+++ Supplied material
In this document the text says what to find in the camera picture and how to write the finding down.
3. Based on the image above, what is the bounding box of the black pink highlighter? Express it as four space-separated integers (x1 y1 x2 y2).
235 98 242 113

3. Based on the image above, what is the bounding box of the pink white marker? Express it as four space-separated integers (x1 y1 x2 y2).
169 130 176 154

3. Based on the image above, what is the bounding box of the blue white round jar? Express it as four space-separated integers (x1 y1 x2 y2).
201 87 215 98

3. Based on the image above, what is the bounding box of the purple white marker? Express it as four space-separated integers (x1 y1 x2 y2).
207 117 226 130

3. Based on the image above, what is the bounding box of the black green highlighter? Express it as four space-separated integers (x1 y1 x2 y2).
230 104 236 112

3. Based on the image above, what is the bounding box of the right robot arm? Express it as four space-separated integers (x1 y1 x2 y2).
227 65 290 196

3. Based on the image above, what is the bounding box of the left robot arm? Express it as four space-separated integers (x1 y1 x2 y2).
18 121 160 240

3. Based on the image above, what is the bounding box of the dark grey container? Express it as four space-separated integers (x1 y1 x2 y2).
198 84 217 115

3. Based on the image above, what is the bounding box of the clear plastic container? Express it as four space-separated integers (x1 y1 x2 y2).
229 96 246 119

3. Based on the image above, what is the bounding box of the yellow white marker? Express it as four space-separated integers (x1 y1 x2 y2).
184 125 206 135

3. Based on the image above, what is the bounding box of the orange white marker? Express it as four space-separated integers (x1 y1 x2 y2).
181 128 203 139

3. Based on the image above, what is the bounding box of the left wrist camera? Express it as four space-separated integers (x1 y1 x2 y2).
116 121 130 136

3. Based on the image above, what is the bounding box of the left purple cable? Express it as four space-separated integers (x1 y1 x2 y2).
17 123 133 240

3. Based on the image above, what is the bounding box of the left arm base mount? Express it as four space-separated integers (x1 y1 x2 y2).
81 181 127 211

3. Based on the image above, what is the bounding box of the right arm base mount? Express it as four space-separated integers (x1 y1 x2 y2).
++++++
— Problem statement —
Restate each record above word for word.

— Expected answer —
In this document the text says what to find in the camera picture and how to write the finding down.
3. Based on the image above, what is the bounding box of the black pink highlighter? Express it as four space-separated integers (x1 y1 x2 y2).
235 98 242 113

3. Based on the image above, what is the bounding box of the pink white marker? Express it as four space-separated integers (x1 y1 x2 y2).
169 130 176 154

3. Based on the image above, what is the bounding box of the blue white round jar? Express it as four space-separated integers (x1 y1 x2 y2).
201 87 215 98

3. Based on the image above, what is the bounding box of the purple white marker? Express it as four space-separated integers (x1 y1 x2 y2).
207 117 226 130

3. Based on the image above, what is the bounding box of the black green highlighter? Express it as four space-separated integers (x1 y1 x2 y2).
230 104 236 112

3. Based on the image above, what is the bounding box of the right robot arm? Express it as four space-separated integers (x1 y1 x2 y2).
227 65 290 196

3. Based on the image above, what is the bounding box of the left robot arm? Express it as four space-separated integers (x1 y1 x2 y2).
18 121 160 240

3. Based on the image above, what is the bounding box of the dark grey container? Express it as four space-separated integers (x1 y1 x2 y2).
198 84 217 115

3. Based on the image above, what is the bounding box of the clear plastic container? Express it as four space-separated integers (x1 y1 x2 y2).
229 96 246 119

3. Based on the image above, what is the bounding box of the yellow white marker? Express it as four space-separated integers (x1 y1 x2 y2).
184 125 206 135

3. Based on the image above, what is the bounding box of the orange white marker? Express it as four space-separated integers (x1 y1 x2 y2).
181 128 203 139

3. Based on the image above, what is the bounding box of the left wrist camera? Express it as four space-separated integers (x1 y1 x2 y2).
116 121 130 136

3. Based on the image above, what is the bounding box of the left purple cable? Express it as four space-separated integers (x1 y1 x2 y2).
17 123 133 240

3. Based on the image above, what is the bounding box of the left arm base mount? Express it as four space-separated integers (x1 y1 x2 y2).
81 181 127 211

3. Based on the image above, what is the bounding box of the right arm base mount? Express it as four space-separated integers (x1 y1 x2 y2).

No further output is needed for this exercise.